- Task prompt -
With the pictures left out, restate exactly the part below that opens with the line containing "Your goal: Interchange" and closes with the line containing "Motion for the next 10".

Data Block Start

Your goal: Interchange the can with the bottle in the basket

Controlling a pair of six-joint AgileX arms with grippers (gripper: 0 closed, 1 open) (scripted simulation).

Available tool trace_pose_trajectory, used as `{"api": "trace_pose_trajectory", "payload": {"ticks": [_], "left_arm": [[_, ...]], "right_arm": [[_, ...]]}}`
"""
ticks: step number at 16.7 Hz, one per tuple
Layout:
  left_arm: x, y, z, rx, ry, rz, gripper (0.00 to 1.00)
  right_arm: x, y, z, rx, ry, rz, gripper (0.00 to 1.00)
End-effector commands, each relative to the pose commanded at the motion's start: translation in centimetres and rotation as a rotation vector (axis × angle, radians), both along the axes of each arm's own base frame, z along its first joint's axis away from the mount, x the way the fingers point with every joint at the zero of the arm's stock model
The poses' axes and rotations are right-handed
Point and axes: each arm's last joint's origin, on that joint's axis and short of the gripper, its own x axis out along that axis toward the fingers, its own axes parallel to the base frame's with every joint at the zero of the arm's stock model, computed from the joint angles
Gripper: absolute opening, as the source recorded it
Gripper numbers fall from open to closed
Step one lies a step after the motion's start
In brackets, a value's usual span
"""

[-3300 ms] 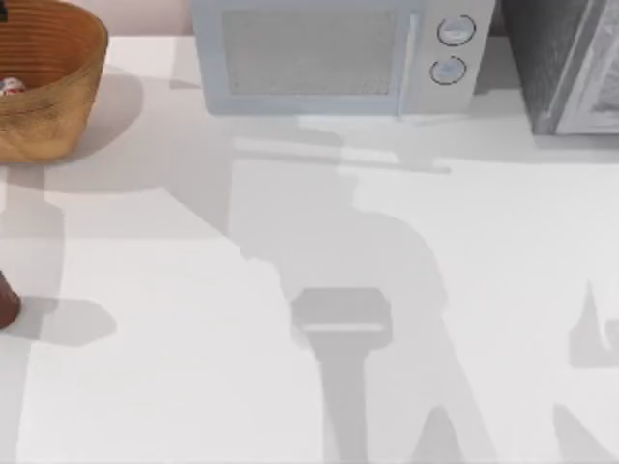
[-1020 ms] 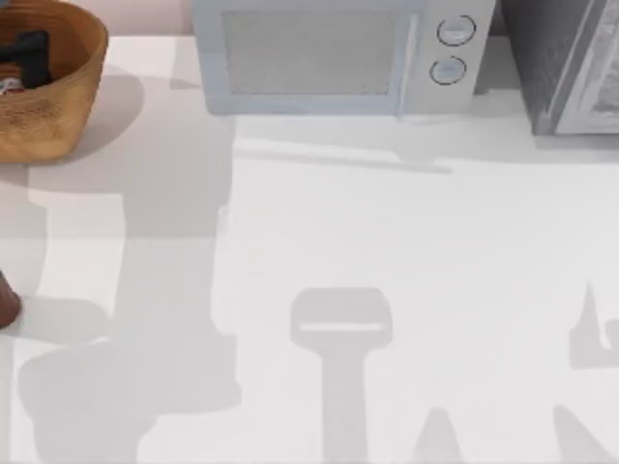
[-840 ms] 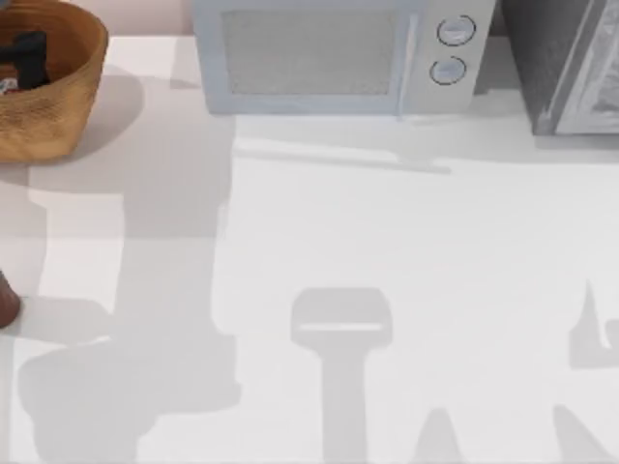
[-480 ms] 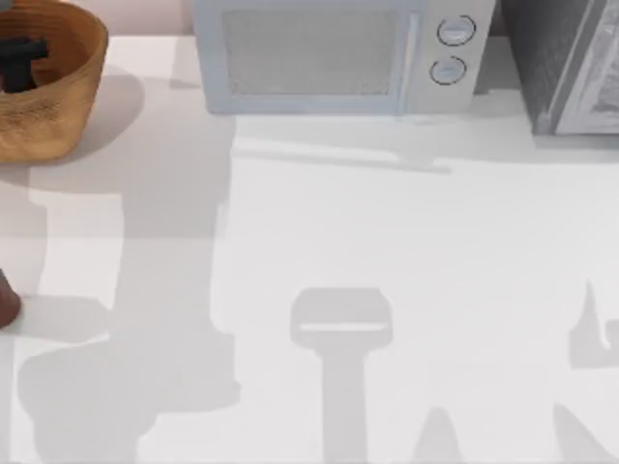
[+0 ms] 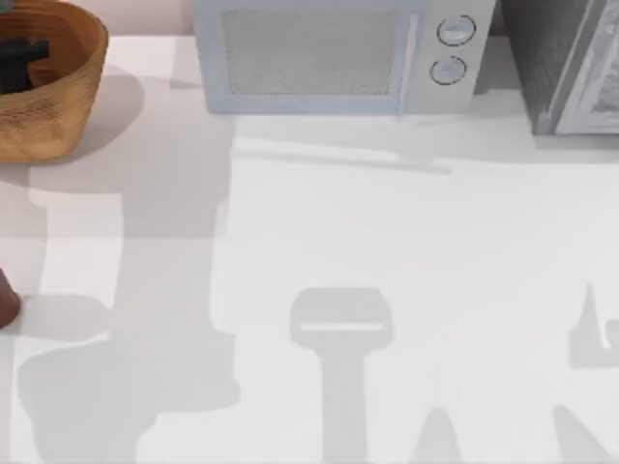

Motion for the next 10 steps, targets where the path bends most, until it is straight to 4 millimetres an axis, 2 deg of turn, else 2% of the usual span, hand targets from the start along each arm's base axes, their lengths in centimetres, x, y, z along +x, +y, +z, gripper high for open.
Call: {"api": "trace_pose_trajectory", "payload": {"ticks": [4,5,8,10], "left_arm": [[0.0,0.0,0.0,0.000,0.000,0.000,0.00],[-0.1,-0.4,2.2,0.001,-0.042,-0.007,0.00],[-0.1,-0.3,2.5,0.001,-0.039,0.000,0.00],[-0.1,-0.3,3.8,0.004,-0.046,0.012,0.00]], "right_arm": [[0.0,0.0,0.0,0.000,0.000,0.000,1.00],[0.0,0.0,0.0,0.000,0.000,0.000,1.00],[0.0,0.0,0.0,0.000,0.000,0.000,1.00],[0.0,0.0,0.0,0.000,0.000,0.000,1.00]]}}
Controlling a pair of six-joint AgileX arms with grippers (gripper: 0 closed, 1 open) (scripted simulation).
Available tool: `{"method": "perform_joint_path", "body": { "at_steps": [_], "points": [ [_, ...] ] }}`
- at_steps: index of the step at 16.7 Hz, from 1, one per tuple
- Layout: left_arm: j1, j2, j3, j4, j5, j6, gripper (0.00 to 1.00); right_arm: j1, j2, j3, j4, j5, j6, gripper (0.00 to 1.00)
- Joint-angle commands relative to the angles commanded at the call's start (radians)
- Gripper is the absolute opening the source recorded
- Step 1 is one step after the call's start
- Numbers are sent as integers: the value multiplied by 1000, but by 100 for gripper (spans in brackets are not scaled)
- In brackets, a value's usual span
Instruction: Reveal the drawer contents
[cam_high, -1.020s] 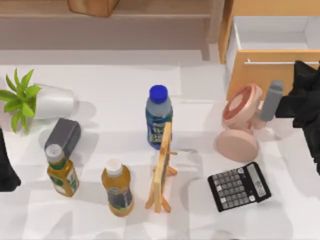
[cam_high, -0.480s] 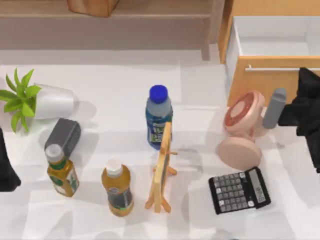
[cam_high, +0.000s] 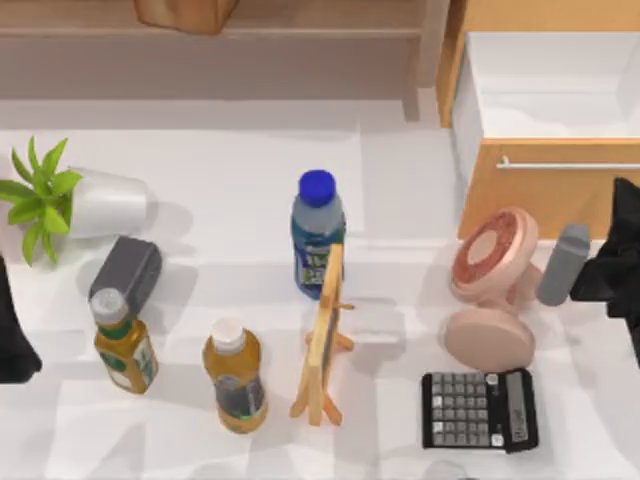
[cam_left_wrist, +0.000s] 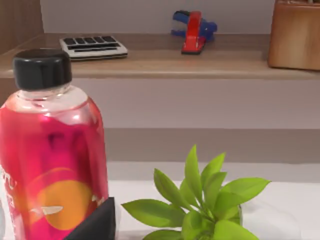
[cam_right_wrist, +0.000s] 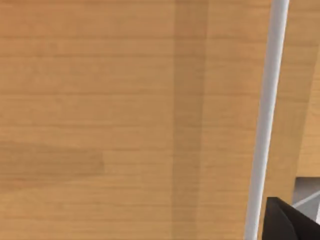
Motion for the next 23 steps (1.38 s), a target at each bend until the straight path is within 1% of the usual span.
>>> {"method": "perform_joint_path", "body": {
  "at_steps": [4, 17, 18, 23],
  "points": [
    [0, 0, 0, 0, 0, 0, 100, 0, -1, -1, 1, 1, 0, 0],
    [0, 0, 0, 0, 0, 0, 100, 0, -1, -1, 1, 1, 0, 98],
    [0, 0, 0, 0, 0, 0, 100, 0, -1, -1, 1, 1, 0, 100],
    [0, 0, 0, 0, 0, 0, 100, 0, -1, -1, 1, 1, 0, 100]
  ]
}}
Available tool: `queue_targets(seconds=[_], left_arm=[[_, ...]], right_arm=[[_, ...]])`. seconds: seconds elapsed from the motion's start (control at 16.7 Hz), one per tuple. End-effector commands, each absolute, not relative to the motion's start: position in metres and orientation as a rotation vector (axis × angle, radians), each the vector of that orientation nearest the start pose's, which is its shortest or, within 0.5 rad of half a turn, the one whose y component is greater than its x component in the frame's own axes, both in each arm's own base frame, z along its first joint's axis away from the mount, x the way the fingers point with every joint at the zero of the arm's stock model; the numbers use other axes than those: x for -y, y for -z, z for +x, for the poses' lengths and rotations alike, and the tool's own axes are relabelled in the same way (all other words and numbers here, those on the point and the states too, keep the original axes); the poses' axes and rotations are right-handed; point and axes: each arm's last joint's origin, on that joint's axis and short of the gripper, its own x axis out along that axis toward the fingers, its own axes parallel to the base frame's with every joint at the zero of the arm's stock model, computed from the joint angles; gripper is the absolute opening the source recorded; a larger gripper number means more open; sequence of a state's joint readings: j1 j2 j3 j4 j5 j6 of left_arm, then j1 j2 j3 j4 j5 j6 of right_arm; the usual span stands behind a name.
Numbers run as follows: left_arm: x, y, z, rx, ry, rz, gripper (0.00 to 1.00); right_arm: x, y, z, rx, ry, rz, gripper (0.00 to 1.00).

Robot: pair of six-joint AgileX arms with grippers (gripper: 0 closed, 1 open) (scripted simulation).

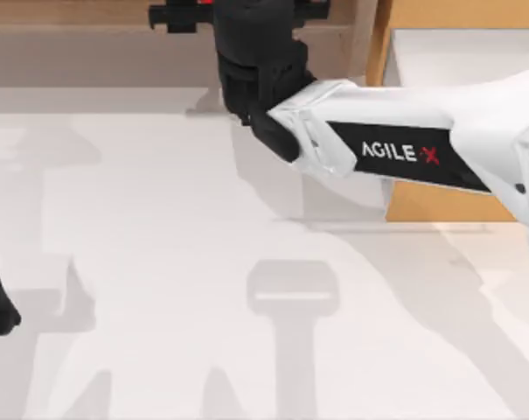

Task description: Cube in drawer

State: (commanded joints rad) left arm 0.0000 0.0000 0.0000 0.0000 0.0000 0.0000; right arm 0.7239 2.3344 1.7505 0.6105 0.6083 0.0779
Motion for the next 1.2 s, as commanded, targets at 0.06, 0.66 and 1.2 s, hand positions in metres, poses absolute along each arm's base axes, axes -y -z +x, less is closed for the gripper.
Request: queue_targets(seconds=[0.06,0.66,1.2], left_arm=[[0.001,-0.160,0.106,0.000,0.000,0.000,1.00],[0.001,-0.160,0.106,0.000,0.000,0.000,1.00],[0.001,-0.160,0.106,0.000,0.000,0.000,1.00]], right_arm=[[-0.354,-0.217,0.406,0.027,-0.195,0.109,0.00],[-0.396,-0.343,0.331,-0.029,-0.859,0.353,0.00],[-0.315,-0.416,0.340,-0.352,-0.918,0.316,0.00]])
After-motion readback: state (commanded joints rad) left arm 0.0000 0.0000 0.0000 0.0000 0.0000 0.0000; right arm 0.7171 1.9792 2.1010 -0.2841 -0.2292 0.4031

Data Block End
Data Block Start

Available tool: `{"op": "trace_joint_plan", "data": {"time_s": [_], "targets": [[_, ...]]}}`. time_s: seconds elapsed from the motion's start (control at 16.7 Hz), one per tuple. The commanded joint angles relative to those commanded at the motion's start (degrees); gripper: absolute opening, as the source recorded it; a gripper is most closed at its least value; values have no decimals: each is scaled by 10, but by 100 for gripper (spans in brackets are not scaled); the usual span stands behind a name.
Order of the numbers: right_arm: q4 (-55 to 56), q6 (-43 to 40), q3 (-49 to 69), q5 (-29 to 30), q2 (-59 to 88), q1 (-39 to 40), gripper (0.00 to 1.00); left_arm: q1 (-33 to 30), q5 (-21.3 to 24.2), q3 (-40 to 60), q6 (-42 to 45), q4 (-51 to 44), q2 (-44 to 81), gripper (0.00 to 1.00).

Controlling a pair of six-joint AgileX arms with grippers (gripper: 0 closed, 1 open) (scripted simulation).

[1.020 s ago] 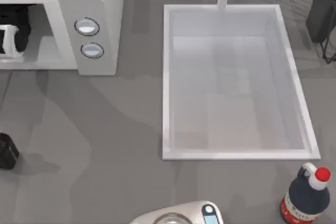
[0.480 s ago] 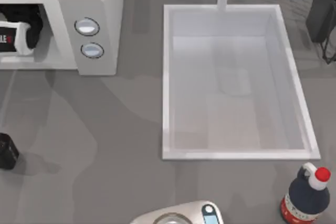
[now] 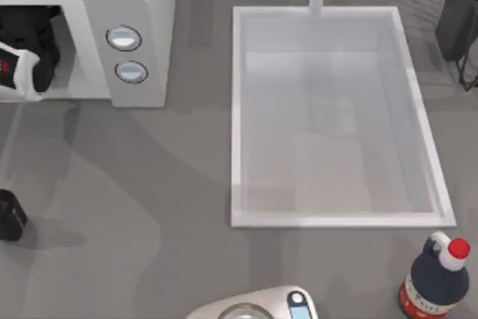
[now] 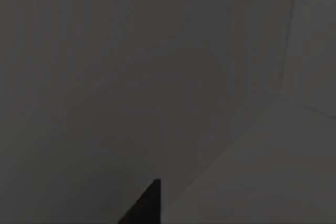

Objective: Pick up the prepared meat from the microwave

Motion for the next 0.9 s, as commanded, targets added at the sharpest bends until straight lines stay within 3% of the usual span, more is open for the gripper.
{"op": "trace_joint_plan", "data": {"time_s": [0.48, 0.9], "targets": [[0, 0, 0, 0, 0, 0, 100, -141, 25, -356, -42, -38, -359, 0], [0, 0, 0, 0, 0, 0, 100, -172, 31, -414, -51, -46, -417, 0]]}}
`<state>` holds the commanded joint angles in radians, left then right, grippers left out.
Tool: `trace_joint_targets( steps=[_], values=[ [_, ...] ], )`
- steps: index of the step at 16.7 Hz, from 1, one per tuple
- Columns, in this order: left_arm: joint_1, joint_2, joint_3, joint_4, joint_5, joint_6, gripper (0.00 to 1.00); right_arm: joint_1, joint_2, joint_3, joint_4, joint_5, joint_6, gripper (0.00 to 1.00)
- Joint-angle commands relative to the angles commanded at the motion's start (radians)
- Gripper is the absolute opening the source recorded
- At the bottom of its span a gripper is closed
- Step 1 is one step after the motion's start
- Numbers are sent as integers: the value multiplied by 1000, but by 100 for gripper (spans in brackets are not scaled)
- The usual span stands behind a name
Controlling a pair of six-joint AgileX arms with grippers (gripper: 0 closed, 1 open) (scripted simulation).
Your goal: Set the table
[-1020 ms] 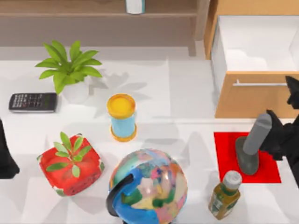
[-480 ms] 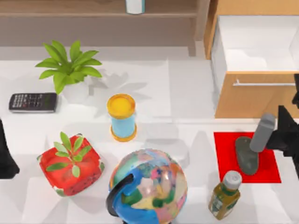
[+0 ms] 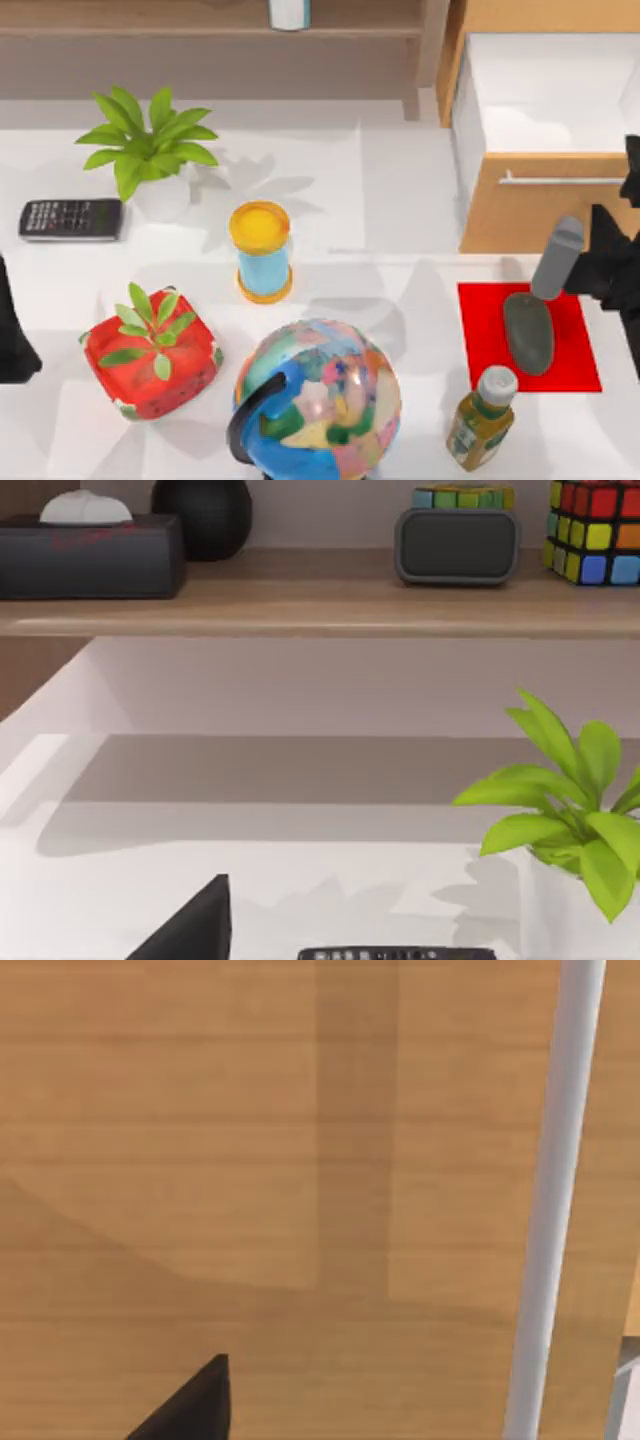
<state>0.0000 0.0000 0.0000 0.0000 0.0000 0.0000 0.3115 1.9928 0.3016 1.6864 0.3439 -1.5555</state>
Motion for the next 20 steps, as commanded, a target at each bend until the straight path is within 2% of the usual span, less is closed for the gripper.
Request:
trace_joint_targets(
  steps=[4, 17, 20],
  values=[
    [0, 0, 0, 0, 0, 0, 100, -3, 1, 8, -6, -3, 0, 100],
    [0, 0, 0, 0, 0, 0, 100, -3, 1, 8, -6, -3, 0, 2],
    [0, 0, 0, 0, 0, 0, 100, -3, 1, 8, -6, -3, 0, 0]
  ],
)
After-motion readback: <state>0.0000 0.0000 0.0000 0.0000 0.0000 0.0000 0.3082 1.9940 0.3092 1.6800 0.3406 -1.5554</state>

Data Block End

- Exercise answer -
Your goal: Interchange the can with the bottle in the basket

Controlling a pair of six-joint AgileX arms with grippers (gripper: 0 closed, 1 open) (scripted simulation).

Available tool trace_pose_trajectory, used as `{"api": "trace_pose_trajectory", "payload": {"ticks": [_], "left_arm": [[_, ...]], "right_arm": [[_, ...]]}}`
"""
ticks: step number at 16.7 Hz, one per tuple
Layout:
  left_arm: x, y, z, rx, ry, rz, gripper (0.00 to 1.00)
  right_arm: x, y, z, rx, ry, rz, gripper (0.00 to 1.00)
End-effector commands, each relative to the pose commanded at the motion's start: translation in centimetres and rotation as a rotation vector (axis × angle, radians), both along the axes of each arm's own base frame, z along its first joint's axis away from the mount, x the way the fingers point with every joint at the zero of the arm's stock model
The poses' axes and rotations are right-handed
Point and axes: each arm's last joint's origin, on that joint's axis and short of the gripper, its own x axis out along that axis toward the fingers, its own axes parallel to the base frame's with every joint at the zero of the arm's stock model, computed from the joint angles
Gripper: absolute opening, as the source recorded it
Gripper numbers fall from open to closed
Step one lies a step after the motion's start
In brackets, a value's usual span
"""

[-3300 ms] 
[-1020 ms] 
[-840 ms] 
[-480 ms] 
[+0 ms] 

Motion for the next 10 steps, targets where the path bends most, until it is straight to 4 millimetres an axis, 2 deg of turn, else 2% of the usual span, hand targets from the start along each arm's base axes, their lengths in centimetres, x, y, z along +x, +y, +z, gripper high for open.

With that, the answer is finished.